Problem details >> Once you reach the line with "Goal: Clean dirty" below, copy each line exactly, stopping after the line with "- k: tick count", and skip any pictures.

(Stored items)
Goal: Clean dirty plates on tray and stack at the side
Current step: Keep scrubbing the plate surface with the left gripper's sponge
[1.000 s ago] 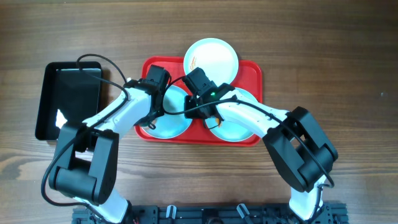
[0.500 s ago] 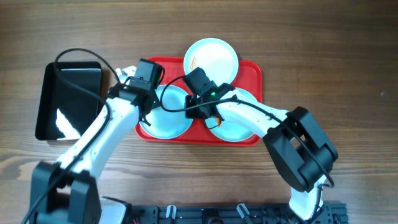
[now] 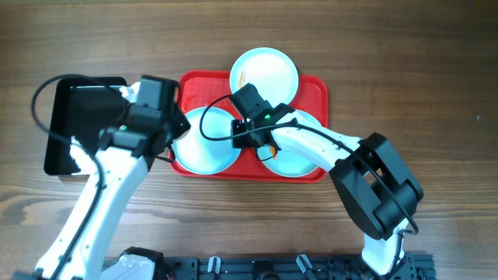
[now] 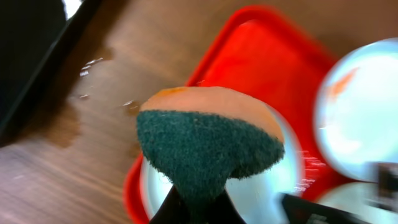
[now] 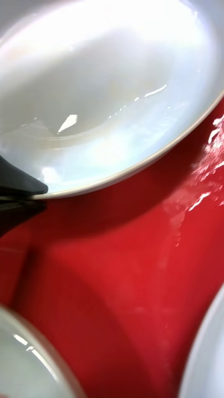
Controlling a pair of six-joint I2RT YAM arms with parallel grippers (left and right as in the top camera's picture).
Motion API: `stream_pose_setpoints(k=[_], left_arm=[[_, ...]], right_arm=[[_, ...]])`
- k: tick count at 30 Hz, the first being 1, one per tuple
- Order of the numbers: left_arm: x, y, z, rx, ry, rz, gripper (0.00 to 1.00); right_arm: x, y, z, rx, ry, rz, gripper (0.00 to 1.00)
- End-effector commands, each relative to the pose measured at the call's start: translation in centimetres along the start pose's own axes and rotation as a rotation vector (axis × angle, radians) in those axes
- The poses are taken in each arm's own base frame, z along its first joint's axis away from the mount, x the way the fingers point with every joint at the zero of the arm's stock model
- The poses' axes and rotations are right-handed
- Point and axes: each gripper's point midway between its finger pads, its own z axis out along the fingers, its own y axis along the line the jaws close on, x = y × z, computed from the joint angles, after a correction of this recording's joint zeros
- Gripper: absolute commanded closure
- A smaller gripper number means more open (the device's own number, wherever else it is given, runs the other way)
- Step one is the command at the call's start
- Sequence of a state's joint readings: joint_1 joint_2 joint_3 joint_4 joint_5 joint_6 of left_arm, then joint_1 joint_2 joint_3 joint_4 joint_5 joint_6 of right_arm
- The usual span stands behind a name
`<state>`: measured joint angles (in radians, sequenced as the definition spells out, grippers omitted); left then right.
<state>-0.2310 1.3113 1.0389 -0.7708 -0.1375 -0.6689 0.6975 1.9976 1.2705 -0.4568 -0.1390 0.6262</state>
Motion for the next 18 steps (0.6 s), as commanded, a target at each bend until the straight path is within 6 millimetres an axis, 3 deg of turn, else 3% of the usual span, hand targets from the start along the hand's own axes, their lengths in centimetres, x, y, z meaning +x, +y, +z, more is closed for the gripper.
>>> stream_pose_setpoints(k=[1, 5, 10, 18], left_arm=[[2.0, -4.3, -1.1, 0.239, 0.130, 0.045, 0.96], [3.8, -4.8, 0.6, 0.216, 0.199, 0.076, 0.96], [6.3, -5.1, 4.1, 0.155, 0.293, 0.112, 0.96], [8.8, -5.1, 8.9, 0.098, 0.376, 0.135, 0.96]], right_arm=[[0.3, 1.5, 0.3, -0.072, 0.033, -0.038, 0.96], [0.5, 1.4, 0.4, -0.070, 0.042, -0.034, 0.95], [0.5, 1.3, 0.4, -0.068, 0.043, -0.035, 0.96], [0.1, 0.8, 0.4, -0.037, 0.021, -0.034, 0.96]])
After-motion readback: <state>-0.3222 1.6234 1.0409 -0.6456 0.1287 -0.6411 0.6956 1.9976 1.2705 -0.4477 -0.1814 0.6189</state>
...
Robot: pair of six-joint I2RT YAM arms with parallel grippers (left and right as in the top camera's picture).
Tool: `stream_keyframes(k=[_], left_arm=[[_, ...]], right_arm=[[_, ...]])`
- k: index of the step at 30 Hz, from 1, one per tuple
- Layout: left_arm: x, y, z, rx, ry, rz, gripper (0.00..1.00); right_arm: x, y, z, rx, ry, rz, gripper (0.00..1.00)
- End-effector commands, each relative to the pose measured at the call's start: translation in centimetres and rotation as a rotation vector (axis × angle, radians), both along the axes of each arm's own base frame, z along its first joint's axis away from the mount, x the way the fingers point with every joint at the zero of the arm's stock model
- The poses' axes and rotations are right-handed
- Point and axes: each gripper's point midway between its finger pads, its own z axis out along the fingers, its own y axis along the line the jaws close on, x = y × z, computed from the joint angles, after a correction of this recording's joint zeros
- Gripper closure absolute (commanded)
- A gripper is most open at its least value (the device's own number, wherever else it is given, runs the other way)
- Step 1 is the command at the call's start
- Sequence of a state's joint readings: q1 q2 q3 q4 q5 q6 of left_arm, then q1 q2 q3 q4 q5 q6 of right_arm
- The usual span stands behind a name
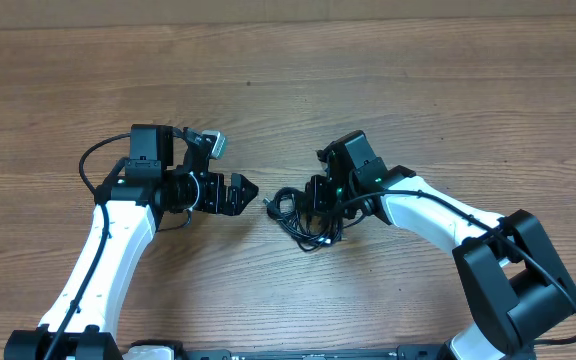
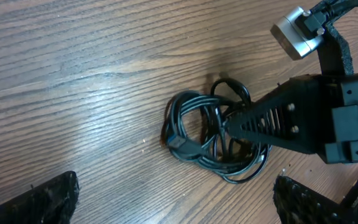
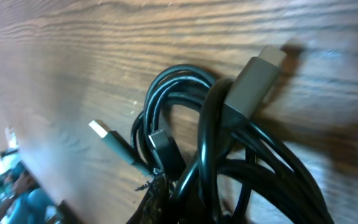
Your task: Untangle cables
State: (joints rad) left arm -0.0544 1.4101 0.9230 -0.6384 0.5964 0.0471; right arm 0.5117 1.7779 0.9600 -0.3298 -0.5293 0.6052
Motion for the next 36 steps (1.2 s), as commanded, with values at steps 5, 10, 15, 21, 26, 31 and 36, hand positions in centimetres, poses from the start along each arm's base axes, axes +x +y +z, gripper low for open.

Exercise answer >>
Goal: Clean dirty plates on tray and stack at the side
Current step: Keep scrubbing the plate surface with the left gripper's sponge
[1.000 s ago] 
[0.500 s ago] 
[now] 
[now] 
[now] 
Controlling a pair of six-joint I2RT YAM arms with parallel grippers (left and right as in the top camera's picture).
Motion API: `stream_pose_setpoints(k=[_], left_arm=[[_, ...]], right_arm=[[_, ...]])`
- k: tick count at 30 Hz, the first being 1, one per tuple

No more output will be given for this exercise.